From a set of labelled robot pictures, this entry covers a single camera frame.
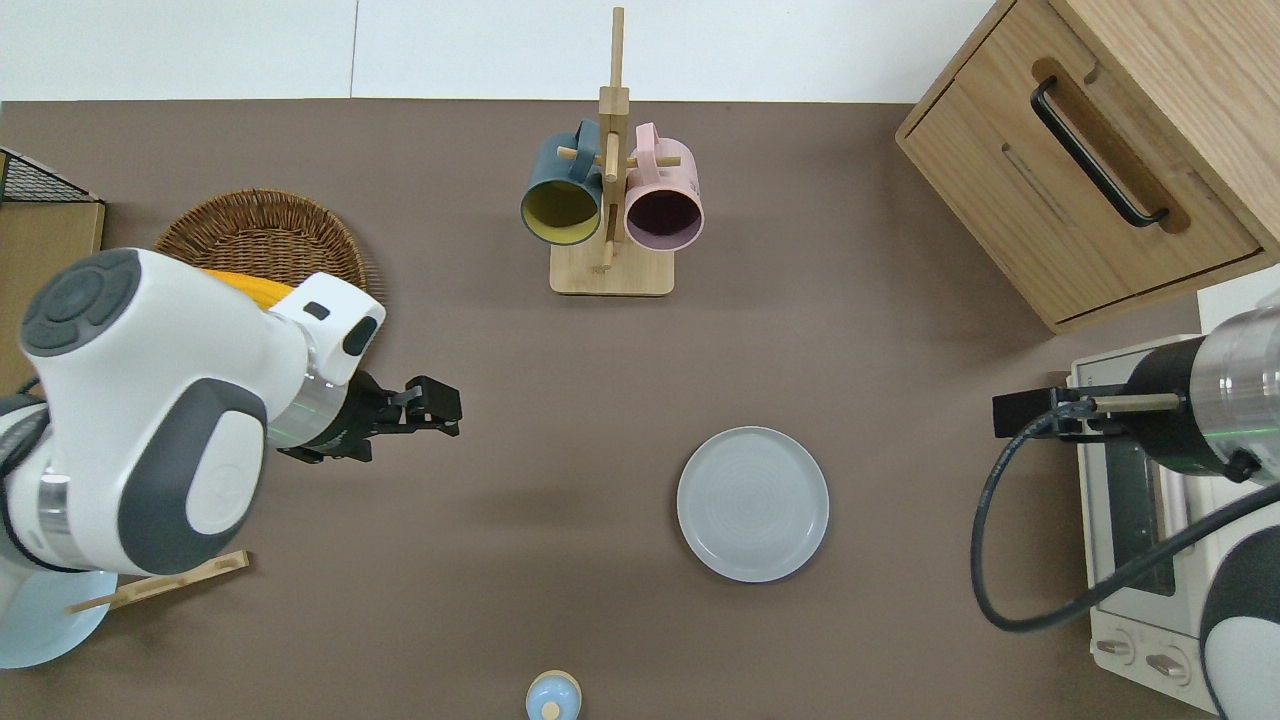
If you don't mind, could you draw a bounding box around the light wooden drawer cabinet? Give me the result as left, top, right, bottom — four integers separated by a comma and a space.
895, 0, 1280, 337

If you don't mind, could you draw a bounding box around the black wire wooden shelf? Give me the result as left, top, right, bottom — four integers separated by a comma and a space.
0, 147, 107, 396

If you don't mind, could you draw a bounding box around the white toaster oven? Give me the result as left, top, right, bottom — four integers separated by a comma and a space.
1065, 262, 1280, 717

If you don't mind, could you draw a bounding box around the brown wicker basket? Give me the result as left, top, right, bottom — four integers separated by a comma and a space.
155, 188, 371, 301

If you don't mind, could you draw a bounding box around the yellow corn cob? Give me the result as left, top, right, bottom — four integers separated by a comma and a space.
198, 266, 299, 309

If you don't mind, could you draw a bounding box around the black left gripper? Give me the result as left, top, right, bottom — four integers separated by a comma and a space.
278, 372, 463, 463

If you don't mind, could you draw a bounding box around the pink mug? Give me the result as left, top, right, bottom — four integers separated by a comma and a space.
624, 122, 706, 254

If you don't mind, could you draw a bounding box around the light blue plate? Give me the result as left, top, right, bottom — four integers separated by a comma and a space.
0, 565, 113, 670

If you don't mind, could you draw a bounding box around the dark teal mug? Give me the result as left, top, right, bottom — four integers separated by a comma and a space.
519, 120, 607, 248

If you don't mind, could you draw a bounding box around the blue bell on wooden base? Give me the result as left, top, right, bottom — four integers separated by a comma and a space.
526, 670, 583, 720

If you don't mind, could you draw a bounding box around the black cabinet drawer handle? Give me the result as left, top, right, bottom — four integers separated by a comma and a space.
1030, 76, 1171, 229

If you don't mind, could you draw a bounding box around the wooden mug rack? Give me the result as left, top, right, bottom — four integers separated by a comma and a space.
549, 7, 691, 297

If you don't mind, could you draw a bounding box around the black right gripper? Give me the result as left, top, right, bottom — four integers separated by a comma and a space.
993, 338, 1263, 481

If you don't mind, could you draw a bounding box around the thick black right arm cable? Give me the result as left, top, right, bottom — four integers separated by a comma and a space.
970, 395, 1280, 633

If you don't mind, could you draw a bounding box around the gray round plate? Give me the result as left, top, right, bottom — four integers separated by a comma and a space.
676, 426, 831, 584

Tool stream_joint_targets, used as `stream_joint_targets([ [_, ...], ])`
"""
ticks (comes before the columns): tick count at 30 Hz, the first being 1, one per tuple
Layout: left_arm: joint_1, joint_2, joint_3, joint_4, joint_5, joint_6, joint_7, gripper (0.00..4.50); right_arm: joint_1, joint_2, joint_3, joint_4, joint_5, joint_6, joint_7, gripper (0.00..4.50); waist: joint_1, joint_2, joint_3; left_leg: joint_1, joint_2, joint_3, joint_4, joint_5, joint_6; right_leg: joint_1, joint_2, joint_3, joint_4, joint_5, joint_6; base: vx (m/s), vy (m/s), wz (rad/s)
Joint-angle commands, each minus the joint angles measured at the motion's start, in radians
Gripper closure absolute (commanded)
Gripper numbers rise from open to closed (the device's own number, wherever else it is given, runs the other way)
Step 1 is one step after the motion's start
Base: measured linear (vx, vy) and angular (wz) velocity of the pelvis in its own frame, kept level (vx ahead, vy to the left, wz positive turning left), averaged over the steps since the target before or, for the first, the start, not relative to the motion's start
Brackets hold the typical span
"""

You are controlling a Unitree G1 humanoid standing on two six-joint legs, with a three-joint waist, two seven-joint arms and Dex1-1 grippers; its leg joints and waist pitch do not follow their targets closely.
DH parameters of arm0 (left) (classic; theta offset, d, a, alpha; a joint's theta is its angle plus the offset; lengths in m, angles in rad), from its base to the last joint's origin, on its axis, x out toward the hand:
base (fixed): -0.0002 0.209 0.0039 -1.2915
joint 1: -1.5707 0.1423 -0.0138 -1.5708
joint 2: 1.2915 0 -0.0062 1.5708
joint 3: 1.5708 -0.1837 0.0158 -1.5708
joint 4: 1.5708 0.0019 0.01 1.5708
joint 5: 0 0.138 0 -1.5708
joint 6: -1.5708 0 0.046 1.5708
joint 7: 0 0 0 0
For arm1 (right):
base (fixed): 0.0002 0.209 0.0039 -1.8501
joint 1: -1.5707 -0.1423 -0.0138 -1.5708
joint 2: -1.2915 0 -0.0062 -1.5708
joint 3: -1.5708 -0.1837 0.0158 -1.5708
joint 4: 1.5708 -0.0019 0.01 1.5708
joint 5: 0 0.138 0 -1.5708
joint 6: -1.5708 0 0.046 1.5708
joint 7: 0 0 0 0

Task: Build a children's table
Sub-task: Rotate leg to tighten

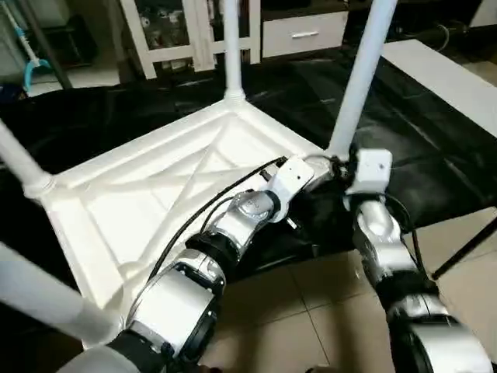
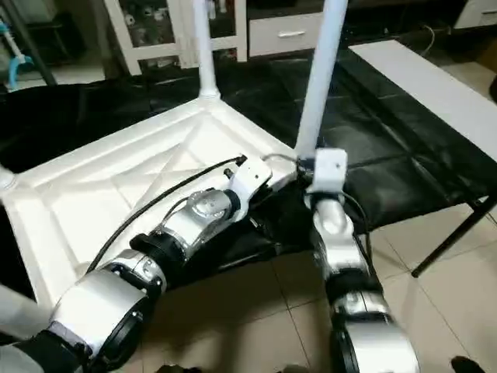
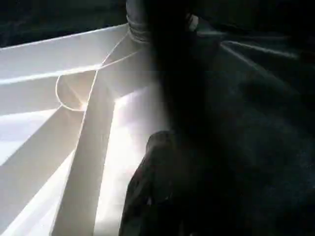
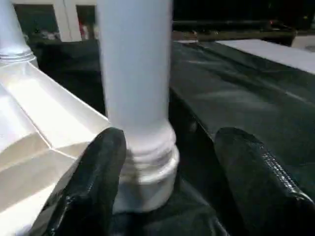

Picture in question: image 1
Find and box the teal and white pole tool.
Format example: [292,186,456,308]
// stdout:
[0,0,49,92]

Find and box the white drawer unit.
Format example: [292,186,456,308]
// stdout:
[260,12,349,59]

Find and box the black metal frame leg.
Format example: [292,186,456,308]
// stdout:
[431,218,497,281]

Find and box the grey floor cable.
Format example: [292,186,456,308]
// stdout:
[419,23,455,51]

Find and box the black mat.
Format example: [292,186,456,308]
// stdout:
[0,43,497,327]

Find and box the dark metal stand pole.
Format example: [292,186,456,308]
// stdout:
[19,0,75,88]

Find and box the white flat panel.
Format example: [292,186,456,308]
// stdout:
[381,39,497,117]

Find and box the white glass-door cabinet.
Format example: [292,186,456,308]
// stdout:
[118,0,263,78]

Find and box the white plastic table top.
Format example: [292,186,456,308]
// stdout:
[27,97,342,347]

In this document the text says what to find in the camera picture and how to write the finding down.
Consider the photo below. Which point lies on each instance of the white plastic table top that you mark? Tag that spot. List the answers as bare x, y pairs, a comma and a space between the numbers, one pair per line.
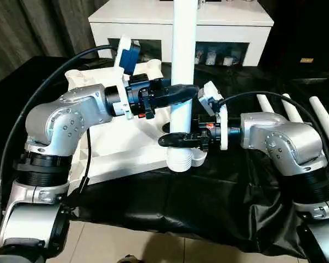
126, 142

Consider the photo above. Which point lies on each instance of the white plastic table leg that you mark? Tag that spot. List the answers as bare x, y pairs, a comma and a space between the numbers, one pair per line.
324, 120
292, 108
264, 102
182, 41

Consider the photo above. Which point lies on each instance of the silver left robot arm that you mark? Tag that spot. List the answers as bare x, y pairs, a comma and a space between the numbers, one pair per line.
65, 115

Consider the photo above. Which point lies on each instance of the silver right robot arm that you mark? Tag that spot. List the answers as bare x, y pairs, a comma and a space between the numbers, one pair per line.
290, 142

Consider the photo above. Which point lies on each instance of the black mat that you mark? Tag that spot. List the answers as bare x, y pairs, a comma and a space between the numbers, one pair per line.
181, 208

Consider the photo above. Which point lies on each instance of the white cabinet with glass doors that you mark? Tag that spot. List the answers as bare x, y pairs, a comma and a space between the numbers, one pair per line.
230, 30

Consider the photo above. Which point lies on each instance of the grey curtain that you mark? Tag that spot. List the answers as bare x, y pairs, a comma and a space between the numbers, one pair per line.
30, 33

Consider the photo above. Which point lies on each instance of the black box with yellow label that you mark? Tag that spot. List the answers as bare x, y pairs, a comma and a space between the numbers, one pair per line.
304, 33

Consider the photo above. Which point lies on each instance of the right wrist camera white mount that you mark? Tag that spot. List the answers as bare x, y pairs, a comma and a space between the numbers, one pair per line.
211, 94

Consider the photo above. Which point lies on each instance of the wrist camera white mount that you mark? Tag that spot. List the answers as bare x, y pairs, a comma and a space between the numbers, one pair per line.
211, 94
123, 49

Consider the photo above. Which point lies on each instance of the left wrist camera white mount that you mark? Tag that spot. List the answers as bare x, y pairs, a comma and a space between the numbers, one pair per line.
::::::
### About this task:
Please give the number of lines above that include the string "angles", with nothing added.

### Written answer:
2